#### [Work to complete]
Faithfully repeat each entry below, minus the pictures.

____ Material provided

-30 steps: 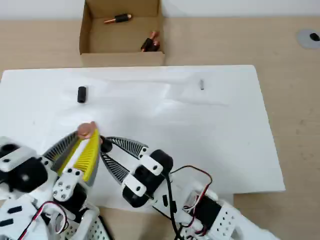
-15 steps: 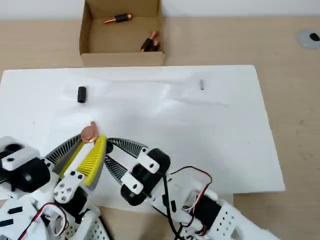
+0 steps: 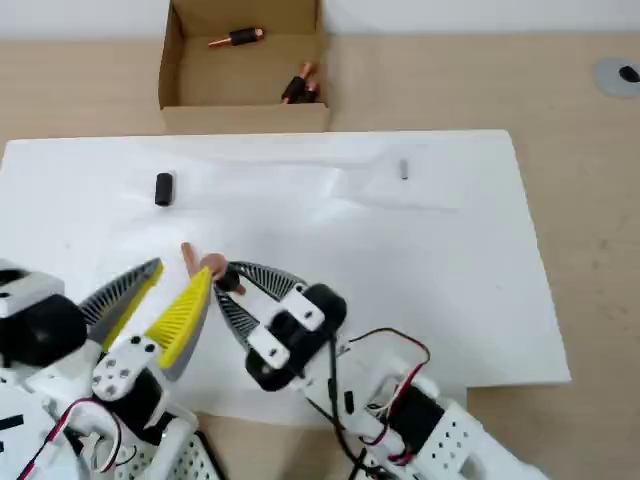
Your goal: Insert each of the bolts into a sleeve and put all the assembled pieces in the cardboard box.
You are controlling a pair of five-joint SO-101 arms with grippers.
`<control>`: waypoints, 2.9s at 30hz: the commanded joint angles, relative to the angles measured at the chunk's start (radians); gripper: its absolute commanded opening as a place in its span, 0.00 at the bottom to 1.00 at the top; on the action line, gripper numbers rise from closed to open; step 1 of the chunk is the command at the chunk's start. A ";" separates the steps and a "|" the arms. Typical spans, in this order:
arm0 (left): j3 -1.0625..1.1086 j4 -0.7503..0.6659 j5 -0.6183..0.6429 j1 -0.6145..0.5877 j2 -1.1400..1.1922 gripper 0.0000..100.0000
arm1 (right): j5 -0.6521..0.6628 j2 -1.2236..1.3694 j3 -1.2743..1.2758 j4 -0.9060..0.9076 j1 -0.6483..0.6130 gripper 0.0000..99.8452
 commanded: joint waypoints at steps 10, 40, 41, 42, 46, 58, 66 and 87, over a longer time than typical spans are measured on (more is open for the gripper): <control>-0.295 0.002 0.006 -0.087 0.193 0.18 | 0.006 -0.010 -0.145 -0.017 0.133 0.01; 0.157 0.012 -0.126 -0.678 0.363 0.17 | -0.002 2.054 -2.000 -0.121 0.561 0.01; 0.170 0.000 -0.126 -0.678 0.363 0.17 | -0.002 2.115 -2.066 -0.120 0.570 0.01; 0.181 -0.009 -0.126 -0.678 0.363 0.17 | -0.002 2.172 -2.127 -0.117 0.575 0.01; 0.203 -0.040 -0.123 -0.678 0.363 0.17 | -0.040 2.390 -2.354 -0.115 0.587 0.01; 0.281 -0.057 -0.124 -0.671 0.363 0.17 | -0.034 2.904 -2.858 -0.087 0.590 0.01; 0.347 -0.048 -0.126 -0.671 0.363 0.17 | 0.112 3.060 -2.902 -0.086 0.587 0.01; 0.232 0.029 -0.095 -0.603 0.467 0.18 | 0.107 3.053 -3.297 0.425 0.582 0.21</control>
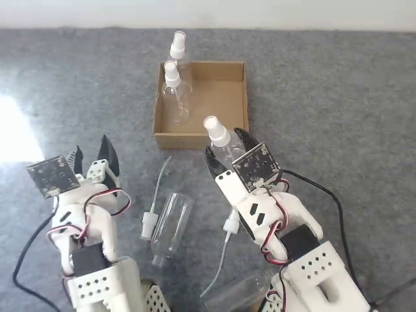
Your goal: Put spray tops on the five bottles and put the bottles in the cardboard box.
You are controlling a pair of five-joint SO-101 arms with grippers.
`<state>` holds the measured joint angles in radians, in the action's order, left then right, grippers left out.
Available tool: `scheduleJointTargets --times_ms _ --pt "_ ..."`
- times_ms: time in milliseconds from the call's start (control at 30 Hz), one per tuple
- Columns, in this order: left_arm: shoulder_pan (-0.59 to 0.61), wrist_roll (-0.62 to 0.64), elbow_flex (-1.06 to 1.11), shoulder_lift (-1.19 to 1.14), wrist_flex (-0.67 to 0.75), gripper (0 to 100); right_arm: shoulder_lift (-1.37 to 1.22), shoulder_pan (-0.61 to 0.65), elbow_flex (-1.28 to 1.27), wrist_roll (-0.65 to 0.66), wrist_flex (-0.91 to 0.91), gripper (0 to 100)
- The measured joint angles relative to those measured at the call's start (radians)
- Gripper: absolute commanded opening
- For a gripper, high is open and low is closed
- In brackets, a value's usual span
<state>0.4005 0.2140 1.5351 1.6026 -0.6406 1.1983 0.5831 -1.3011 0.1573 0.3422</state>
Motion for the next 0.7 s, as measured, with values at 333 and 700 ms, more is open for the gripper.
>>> scheduleJointTargets --times_ms 333,700 --pt "0.0 0.0 0.0 0.002 0.003 20 0.0 0.0 0.1 -0.112 -0.002 8.6" --pt "0.0 0.0 0.009 0.003 0.003 20 -0.255 -0.014 0.359 -0.126 -0.002 8.8"
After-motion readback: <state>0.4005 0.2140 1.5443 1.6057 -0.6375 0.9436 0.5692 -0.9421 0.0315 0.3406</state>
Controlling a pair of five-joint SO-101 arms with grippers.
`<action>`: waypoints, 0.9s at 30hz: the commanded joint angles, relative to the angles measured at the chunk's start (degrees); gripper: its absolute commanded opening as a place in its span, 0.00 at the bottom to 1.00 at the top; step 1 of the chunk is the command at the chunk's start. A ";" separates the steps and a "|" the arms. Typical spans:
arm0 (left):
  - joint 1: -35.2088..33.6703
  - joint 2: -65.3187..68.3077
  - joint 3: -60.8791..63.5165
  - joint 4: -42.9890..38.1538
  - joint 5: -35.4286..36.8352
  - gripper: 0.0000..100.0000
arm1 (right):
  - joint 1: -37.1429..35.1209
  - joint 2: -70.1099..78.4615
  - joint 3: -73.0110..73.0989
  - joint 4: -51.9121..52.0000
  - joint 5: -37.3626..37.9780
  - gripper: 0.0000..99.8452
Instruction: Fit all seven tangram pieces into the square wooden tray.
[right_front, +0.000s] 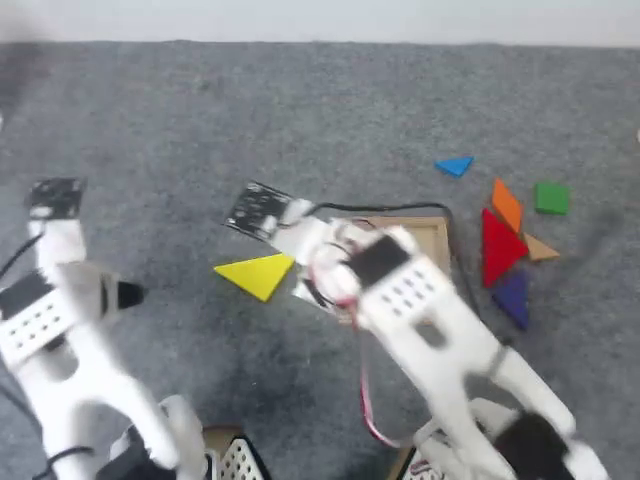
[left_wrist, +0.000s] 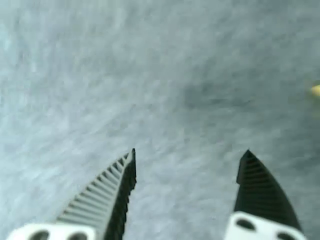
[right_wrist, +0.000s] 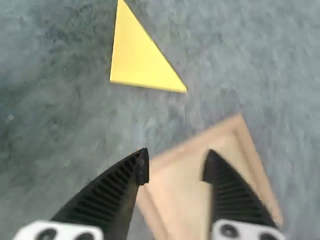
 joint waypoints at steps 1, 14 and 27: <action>-8.26 -2.46 0.13 -3.78 -1.41 0.32 | -0.84 10.51 -7.91 -3.82 3.87 0.28; -28.31 22.68 -25.71 -8.09 -3.43 0.32 | -3.65 33.98 -25.67 0.84 36.75 0.26; -31.82 48.18 -56.48 5.45 -3.52 0.32 | -8.75 44.18 -40.09 11.91 36.66 0.34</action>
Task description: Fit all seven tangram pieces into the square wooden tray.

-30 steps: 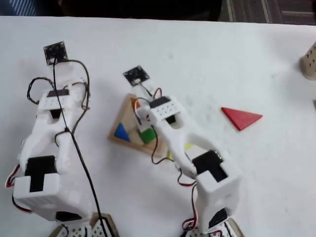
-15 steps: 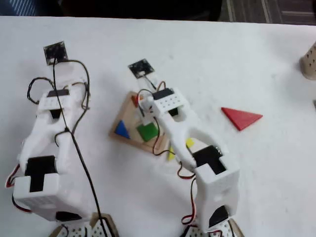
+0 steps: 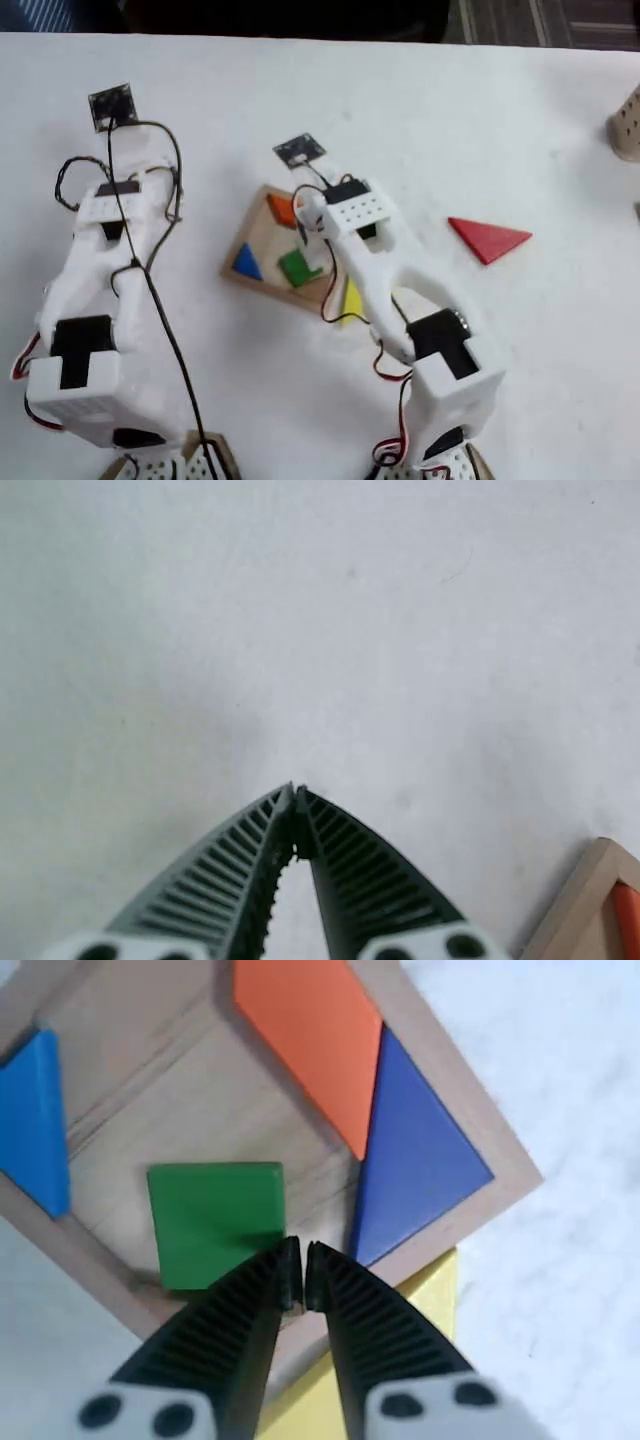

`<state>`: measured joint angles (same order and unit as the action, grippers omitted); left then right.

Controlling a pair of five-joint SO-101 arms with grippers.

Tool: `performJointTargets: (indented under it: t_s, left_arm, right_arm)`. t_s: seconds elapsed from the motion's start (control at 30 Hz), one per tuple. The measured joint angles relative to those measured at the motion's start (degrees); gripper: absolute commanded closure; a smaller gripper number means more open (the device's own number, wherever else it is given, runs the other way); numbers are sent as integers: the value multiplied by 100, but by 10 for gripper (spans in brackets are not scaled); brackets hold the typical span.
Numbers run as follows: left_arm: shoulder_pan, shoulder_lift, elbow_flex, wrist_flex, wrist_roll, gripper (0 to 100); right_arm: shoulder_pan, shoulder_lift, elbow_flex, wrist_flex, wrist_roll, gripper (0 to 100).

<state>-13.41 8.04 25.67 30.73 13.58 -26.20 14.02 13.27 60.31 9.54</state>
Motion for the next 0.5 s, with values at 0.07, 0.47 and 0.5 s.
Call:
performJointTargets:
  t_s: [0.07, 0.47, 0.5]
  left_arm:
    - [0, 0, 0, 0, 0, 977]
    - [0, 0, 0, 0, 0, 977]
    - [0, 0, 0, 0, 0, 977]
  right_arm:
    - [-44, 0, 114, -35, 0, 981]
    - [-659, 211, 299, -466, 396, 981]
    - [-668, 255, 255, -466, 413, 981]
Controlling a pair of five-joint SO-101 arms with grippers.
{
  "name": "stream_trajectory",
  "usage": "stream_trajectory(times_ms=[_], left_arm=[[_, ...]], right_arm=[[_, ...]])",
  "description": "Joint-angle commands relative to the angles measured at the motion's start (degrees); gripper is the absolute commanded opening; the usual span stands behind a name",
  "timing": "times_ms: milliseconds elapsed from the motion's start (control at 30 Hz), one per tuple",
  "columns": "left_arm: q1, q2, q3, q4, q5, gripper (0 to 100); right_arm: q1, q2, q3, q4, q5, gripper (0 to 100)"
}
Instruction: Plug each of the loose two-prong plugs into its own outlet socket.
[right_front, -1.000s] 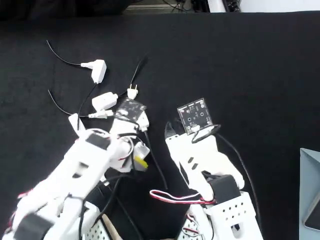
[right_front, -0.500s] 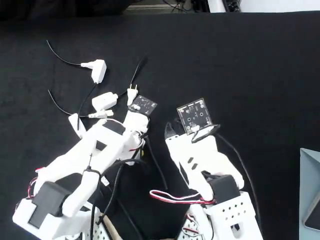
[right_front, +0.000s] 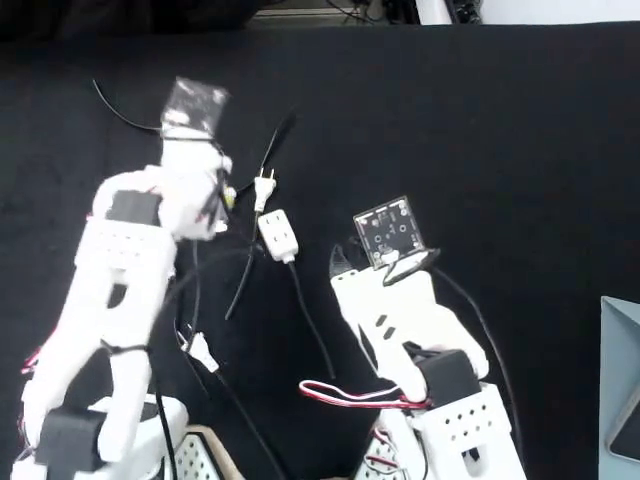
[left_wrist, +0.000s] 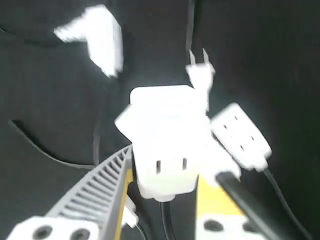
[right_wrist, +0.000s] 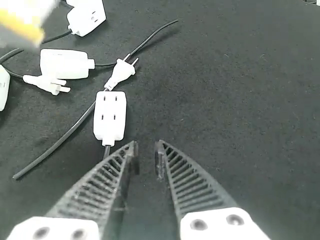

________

#### [Output of the exercise]
-30 steps: 
-15 steps: 
+0 steps: 
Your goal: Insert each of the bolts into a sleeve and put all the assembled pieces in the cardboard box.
You are controlling a pair of five-joint SO-101 arms with grippers.
`<control>`: waypoints, 2.9s at 30hz: the commanded joint angles, relative to the angles measured at the chunk's start (radians); gripper: its absolute commanded opening as a place in its span, 0.00 at the bottom to 1.00 at the top; on the action line, gripper numbers rise from closed to open; step 1 of the chunk is the command at the chunk's start. A ";" separates the steps and a "|" the arms. Typical spans, in this order:
arm0 (left): j3 -1.0625..1.1086 j4 -0.7503..0.6659 j5 -0.6183..0.6429 j1 -0.6145..0.5877 j2 -1.1400..1.1922 gripper 0.0000..100.0000
arm1 (right): j5 -0.6521..0.6628 j2 -1.2236..1.3694 j3 -1.2743..1.2758 j4 -0.9060..0.9076 j1 -0.6483..0.6130 gripper 0.0000..99.8452
 commanded: joint waypoints at steps 10, 40, 41, 42, 46, 58, 66 and 87, over a longer time than typical spans are measured on (more is open for the gripper): <control>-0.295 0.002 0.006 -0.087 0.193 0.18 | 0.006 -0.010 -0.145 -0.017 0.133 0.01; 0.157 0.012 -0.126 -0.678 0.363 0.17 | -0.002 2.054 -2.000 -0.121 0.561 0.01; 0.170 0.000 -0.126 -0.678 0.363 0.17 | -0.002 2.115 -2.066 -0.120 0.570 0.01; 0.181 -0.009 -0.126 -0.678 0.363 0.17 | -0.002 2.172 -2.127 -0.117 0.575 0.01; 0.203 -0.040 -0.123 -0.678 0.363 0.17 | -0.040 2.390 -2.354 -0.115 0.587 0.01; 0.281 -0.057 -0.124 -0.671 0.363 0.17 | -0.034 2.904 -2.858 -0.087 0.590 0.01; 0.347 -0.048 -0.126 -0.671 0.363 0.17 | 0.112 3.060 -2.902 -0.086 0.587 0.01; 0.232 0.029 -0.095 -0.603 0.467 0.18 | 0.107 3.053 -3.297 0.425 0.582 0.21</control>
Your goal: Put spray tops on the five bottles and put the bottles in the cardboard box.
You are controlling a pair of five-joint SO-101 arms with grippers.
`<state>` holds the measured joint angles in radians, in the action's order, left then right, grippers left out.
Available tool: `scheduleJointTargets --times_ms _ --pt "_ ..."`
- times_ms: time in milliseconds from the call's start (control at 30 Hz), one per tuple
- Columns, in this order: left_arm: shoulder_pan (-0.59 to 0.61), wrist_roll (-0.62 to 0.64), elbow_flex (-1.06 to 1.11), shoulder_lift (-1.19 to 1.14), wrist_flex (-0.67 to 0.75), gripper (0 to 100); right_arm: shoulder_lift (-1.37 to 1.22), shoulder_pan (-0.61 to 0.65), elbow_flex (-1.28 to 1.27), wrist_roll (-0.65 to 0.66), wrist_flex (-0.91 to 0.91), gripper (0 to 100)
- The measured joint angles relative to those measured at the call's start (radians)
- Gripper: absolute commanded opening
- For a gripper, high is open and low is closed
- In brackets, a value's usual span
<state>0.4005 0.2140 1.5351 1.6026 -0.6406 1.1983 0.5831 -1.3011 0.1573 0.3422</state>
Motion for the next 0.7 s, as measured, with values at 333 and 700 ms, more is open for the gripper.
>>> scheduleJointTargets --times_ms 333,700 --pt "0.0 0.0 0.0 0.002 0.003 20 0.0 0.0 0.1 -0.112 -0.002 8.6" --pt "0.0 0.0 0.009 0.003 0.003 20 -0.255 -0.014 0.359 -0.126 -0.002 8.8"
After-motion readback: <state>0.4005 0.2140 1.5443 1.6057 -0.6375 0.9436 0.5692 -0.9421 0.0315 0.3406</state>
Controlling a pair of five-joint SO-101 arms with grippers.
`<action>`: waypoints, 0.9s at 30hz: the commanded joint angles, relative to the angles measured at the chunk's start (degrees); gripper: its absolute commanded opening as a place in its span, 0.00 at the bottom to 1.00 at the top; step 1 of the chunk is the command at the chunk's start. A ";" separates the steps and a "|" the arms. Typical spans:
arm0 (left):
  - joint 1: -35.2088..33.6703
  - joint 2: -65.3187..68.3077
  - joint 3: -60.8791..63.5165
  - joint 4: -42.9890..38.1538
  - joint 5: -35.4286..36.8352
  - gripper: 0.0000..100.0000
arm1 (right):
  - joint 1: -37.1429..35.1209
  - joint 2: -70.1099..78.4615
  - joint 3: -73.0110..73.0989
  - joint 4: -51.9121..52.0000
  - joint 5: -37.3626..37.9780
  - gripper: 0.0000..99.8452
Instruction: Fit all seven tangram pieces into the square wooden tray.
[right_front, +0.000s] 
[left_wrist, +0.000s] 
[right_wrist, +0.000s] 
 joint waypoints at steps 1, 14 and 27: <action>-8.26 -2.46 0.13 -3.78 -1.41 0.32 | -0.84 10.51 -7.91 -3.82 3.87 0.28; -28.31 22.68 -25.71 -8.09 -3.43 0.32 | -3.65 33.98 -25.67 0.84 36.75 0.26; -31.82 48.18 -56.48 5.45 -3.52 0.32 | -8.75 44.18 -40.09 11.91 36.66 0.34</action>
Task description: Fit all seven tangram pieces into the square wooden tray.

-30 steps: 
-15 steps: 
+0 steps: 

`<state>`: measured joint angles (same order and unit as the action, grippers omitted); left then right.

Controlling a pair of five-joint SO-101 arms with grippers.

Tool: `performJointTargets: (indented under it: t_s, left_arm, right_arm)`. t_s: seconds elapsed from the motion's start (control at 30 Hz), one per tuple. The measured joint angles relative to those measured at the motion's start (degrees); gripper: absolute commanded closure; a smaller gripper number means more open (the device's own number, wherever else it is given, runs the other way); numbers are sent as integers: the value multiplied by 100, but by 10 for gripper (spans in brackets are not scaled); brackets hold the typical span.
Numbers run as follows: left_arm: shoulder_pan, shoulder_lift, elbow_flex, wrist_flex, wrist_roll, gripper (0 to 100); right_arm: shoulder_pan, shoulder_lift, elbow_flex, wrist_flex, wrist_roll, gripper (0 to 100).

<state>-13.41 8.04 25.67 30.73 13.58 -26.20 14.02 13.27 60.31 9.54</state>
Motion for the next 0.5 s, with values at 0.07, 0.47 and 0.5 s.
Call:
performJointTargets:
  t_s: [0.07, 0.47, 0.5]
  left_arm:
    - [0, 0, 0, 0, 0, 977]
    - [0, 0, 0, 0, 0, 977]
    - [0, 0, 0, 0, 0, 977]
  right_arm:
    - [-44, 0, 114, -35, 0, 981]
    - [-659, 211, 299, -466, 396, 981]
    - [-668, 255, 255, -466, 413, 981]
Controlling a pair of five-joint SO-101 arms with grippers.
{
  "name": "stream_trajectory",
  "usage": "stream_trajectory(times_ms=[_], left_arm=[[_, ...]], right_arm=[[_, ...]])",
  "description": "Joint-angle commands relative to the angles measured at the motion's start (degrees); gripper is the absolute commanded opening; the usual span stands behind a name",
  "timing": "times_ms: milliseconds elapsed from the motion's start (control at 30 Hz), one per tuple",
  "columns": "left_arm: q1, q2, q3, q4, q5, gripper (0 to 100); right_arm: q1, q2, q3, q4, q5, gripper (0 to 100)"
}
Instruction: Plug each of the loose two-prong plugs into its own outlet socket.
[right_front, -1.000s] 
[right_front, -0.500s] 
[right_front, +0.000s] 
[left_wrist, +0.000s] 
[right_wrist, +0.000s] 

There is nothing more to the exercise.